> **PROBLEM REQUIREMENTS**: In the records below, find every line with the word "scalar" and copy it.

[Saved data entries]
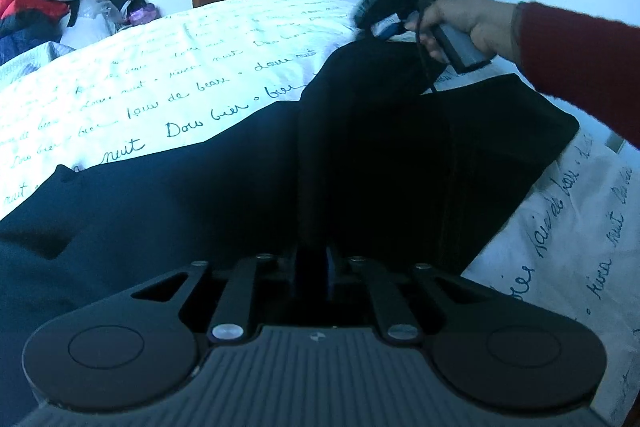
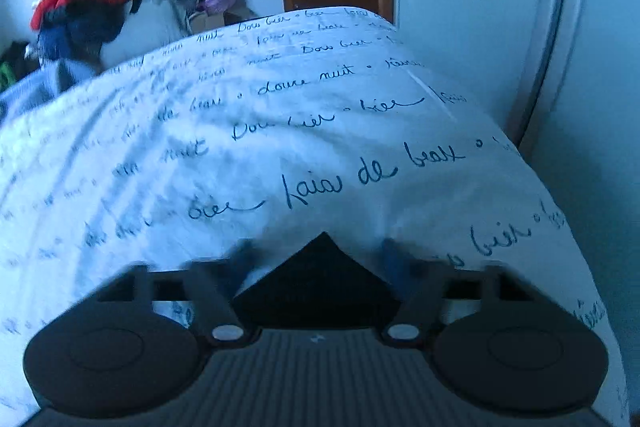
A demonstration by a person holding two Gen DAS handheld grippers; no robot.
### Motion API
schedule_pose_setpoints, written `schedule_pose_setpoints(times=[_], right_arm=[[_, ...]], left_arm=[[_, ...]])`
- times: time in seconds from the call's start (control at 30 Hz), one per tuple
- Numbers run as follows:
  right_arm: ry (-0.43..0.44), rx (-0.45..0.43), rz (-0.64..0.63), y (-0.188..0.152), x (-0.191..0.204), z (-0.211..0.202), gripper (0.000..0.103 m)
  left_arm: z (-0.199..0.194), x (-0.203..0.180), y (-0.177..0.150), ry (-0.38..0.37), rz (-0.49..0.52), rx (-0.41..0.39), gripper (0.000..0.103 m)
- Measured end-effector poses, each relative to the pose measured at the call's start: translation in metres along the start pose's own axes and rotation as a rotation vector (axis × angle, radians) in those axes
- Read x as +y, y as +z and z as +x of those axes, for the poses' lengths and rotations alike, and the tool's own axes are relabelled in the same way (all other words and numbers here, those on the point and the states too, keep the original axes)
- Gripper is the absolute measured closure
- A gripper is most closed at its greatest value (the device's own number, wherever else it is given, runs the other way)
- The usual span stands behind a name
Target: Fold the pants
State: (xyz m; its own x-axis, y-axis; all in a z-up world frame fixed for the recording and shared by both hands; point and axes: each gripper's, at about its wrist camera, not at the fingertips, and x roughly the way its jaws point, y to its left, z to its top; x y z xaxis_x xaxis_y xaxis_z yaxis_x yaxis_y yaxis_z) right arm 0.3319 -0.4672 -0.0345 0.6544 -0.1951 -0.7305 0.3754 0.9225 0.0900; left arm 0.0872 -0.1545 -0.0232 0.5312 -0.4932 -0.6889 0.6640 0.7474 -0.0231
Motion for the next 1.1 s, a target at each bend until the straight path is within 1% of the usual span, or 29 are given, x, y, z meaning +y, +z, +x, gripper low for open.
schedule_pose_setpoints(times=[0.03, 0.07, 0.1, 0.2, 0.27, 0.37, 0.47, 0.6, 0.7, 0.8, 0.83, 0.87, 0.9, 0.93, 1.0, 1.03, 1.07, 1.1], right_arm=[[0.004, -0.006, -0.006, -0.002, -0.001, -0.002, 0.086], [0.029, -0.019, 0.012, -0.003, -0.006, -0.007, 0.091], [0.052, -0.042, 0.032, -0.005, -0.011, -0.013, 0.092], [0.112, -0.142, 0.081, -0.016, -0.029, -0.048, 0.094], [0.16, -0.208, 0.121, -0.026, -0.044, -0.076, 0.095], [0.219, -0.284, 0.209, -0.047, -0.072, -0.118, 0.095], [0.249, -0.34, 0.306, -0.074, -0.1, -0.156, 0.095], [0.263, -0.355, 0.432, -0.118, -0.133, -0.187, 0.095], [0.247, -0.312, 0.503, -0.149, -0.15, -0.189, 0.095], [0.245, -0.256, 0.557, -0.168, -0.159, -0.181, 0.091], [0.257, -0.246, 0.588, -0.173, -0.161, -0.177, 0.091], [0.273, -0.239, 0.621, -0.177, -0.164, -0.174, 0.089], [0.292, -0.229, 0.664, -0.181, -0.166, -0.17, 0.076], [0.309, -0.215, 0.702, -0.183, -0.168, -0.167, 0.07], [0.362, -0.23, 0.752, -0.191, -0.17, -0.168, 0.04], [0.391, -0.251, 0.778, -0.193, -0.168, -0.169, 0.035], [0.404, -0.259, 0.79, -0.193, -0.166, -0.17, 0.033], [0.418, -0.256, 0.796, -0.193, -0.164, -0.171, 0.033]], left_arm=[[0.0, 0.001, 0.0, -0.003, -0.006, 0.0, 0.086], [0.0, 0.002, 0.0, -0.006, -0.01, -0.001, 0.086], [0.0, 0.003, 0.001, -0.006, -0.014, -0.002, 0.086], [-0.002, 0.002, 0.0, -0.006, -0.009, -0.008, 0.088], [-0.005, 0.0, -0.002, 0.0, 0.012, -0.02, 0.09], [-0.014, -0.004, -0.007, -0.007, 0.038, -0.042, 0.091], [-0.021, -0.005, -0.012, -0.023, 0.049, -0.047, 0.091], [-0.025, -0.01, -0.019, -0.028, 0.074, -0.044, 0.091], [-0.022, -0.011, -0.023, -0.019, 0.081, -0.029, 0.091], [-0.019, -0.013, -0.022, -0.01, 0.082, -0.022, 0.091], [-0.019, -0.014, -0.021, -0.005, 0.086, -0.023, 0.091], [-0.018, -0.016, -0.02, -0.001, 0.09, -0.023, 0.091], [-0.018, -0.018, -0.02, 0.002, 0.093, -0.023, 0.091], [-0.018, -0.019, -0.02, 0.006, 0.096, -0.022, 0.091], [-0.016, -0.022, -0.018, 0.013, 0.1, -0.021, 0.09], [-0.015, -0.022, -0.017, 0.015, 0.1, -0.021, 0.09], [-0.015, -0.023, -0.017, 0.017, 0.1, -0.021, 0.09], [-0.016, -0.022, -0.018, 0.017, 0.099, -0.021, 0.09]])
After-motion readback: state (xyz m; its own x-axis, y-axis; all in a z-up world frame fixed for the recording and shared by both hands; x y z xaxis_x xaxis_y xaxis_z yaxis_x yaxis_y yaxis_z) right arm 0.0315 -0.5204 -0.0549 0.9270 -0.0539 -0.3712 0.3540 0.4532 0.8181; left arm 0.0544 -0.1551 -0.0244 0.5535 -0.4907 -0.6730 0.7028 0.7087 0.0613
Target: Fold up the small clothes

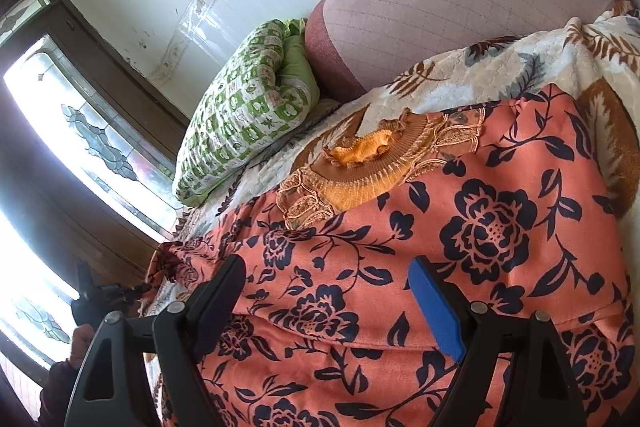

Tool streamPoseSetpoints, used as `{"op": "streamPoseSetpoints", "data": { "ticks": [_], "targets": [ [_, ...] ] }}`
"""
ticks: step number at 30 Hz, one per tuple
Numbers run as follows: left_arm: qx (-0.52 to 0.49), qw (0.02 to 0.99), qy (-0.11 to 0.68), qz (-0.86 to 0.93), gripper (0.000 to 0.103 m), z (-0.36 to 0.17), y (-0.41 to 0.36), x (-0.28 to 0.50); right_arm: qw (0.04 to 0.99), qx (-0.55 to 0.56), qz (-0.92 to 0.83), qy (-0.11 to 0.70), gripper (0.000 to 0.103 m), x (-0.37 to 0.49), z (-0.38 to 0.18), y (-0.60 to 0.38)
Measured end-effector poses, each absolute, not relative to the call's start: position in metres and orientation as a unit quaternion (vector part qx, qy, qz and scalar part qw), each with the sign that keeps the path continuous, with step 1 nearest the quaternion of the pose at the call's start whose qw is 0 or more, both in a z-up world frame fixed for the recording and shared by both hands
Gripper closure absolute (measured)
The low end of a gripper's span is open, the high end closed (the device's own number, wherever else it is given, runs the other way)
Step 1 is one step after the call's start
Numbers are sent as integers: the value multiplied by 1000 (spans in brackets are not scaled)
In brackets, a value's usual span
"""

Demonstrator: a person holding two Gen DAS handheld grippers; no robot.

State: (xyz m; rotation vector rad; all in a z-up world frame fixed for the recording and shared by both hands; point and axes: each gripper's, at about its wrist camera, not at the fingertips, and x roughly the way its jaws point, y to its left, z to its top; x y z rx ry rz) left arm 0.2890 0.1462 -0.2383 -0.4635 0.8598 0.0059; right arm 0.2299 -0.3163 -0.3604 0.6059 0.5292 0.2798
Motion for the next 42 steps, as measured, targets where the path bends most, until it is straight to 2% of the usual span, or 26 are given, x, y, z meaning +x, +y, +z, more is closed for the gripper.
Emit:
{"op": "streamPoseSetpoints", "data": {
  "ticks": [6,16,17,19,20,21,23,28,34,36,41,42],
  "targets": [
    [-111,897,407,-131,99,-187,1,285,914,301,142,233,17,222,-348,-323],
    [-89,829,426,-351,98,-149,-191,259,899,372,120,198,17,212,-345,-371],
    [-87,818,429,-373,96,-147,-208,260,897,382,108,195,17,210,-346,-378],
    [-90,807,430,-395,82,-144,-226,259,893,402,85,183,17,205,-348,-396],
    [-98,803,427,-406,60,-141,-230,260,892,410,75,177,17,202,-349,-404],
    [-106,801,417,-417,42,-137,-229,259,891,416,63,172,17,201,-349,-413],
    [-116,810,388,-424,32,-130,-219,257,887,426,57,172,17,201,-350,-423],
    [-85,877,352,-315,30,-153,-156,265,876,423,79,220,17,217,-356,-417],
    [-102,893,415,-140,31,-244,-65,289,855,415,37,308,18,233,-390,-414],
    [-132,890,425,-103,31,-268,-36,293,841,427,48,330,25,240,-403,-411],
    [-146,899,412,-29,31,-296,-4,298,859,365,32,357,31,250,-405,-388],
    [-147,901,407,-28,31,-298,-5,299,862,357,34,358,44,252,-405,-384]
  ]
}}
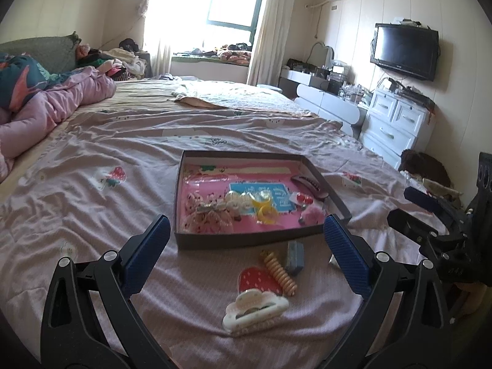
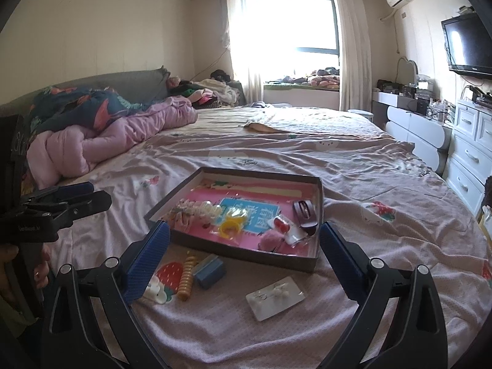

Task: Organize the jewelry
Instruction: 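Withdraw both tools from the tray toward the remaining accessories, then grasp the white cloud claw clip with the left tool while the right tool grasps the blue box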

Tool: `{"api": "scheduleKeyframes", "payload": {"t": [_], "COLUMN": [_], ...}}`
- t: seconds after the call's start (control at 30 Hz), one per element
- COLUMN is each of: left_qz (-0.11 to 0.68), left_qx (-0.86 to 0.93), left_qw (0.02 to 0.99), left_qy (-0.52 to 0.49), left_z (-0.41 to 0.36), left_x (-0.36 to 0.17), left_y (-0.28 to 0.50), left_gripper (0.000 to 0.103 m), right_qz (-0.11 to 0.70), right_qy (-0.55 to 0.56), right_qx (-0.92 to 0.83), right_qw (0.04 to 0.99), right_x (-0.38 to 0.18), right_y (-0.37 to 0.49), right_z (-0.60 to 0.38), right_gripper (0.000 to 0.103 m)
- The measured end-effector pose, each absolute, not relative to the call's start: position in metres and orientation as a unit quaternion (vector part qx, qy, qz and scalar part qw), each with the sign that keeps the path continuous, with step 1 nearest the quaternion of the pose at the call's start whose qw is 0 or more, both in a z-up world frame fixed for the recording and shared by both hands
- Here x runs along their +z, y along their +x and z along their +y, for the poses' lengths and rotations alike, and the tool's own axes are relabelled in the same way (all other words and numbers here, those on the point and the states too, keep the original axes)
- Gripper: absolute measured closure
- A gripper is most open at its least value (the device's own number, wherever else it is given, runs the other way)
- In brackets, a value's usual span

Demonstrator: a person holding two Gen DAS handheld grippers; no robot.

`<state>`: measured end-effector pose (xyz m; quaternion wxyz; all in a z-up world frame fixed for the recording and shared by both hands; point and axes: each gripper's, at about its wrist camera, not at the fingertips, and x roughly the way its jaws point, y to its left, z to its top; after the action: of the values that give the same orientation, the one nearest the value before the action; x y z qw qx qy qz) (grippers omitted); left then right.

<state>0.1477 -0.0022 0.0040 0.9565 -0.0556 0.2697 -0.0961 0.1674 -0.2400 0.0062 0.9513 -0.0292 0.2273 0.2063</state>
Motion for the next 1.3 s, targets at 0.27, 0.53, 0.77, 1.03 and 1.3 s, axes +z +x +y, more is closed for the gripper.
{"api": "scheduleKeyframes", "payload": {"t": [0.27,0.53,0.77,1.03,1.3], "left_qz": [0.291,0.324,0.354,0.387,0.406], "left_qx": [-0.090,-0.089,-0.092,-0.110,-0.124], "left_qw": [0.951,0.941,0.931,0.915,0.906], "left_qy": [-0.047,-0.034,-0.019,-0.018,-0.006], "left_z": [0.000,0.002,0.002,-0.004,-0.018], "left_x": [-0.011,-0.034,-0.054,-0.073,-0.086], "left_y": [0.139,0.137,0.136,0.141,0.146], "left_gripper": [0.012,0.012,0.012,0.012,0.012], "right_qz": [0.239,0.258,0.280,0.312,0.350], "right_qy": [-0.049,-0.055,-0.046,-0.056,-0.089], "right_qx": [0.215,0.211,0.212,0.225,0.257], "right_qw": [0.946,0.941,0.935,0.921,0.896], "right_x": [-0.002,-0.014,-0.024,-0.039,-0.062], "right_y": [0.167,0.174,0.186,0.201,0.216], "right_z": [-0.231,-0.230,-0.235,-0.227,-0.202], "right_gripper": [0.008,0.008,0.008,0.008,0.008]}}
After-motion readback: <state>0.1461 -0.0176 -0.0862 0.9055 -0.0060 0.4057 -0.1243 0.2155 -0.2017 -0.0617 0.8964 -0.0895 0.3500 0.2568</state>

> **EXERCISE OUTPUT**:
Measured end-effector poses, each absolute, not relative to the call's start: position in metres and orientation as a unit quaternion (vector part qx, qy, qz and scalar part qw), each with the sign that keeps the path continuous, with step 1 nearest the quaternion of the pose at the call's start whose qw is 0 or more, both in a z-up world frame fixed for the recording and shared by both hands
- The measured end-effector pose, each absolute, not relative to the call's start: position in metres and orientation as a unit quaternion (vector part qx, qy, qz and scalar part qw), each with the sign that keeps the path continuous, with step 1 nearest the quaternion of the pose at the call's start whose qw is 0 or more, both in a z-up world frame fixed for the recording and shared by both hands

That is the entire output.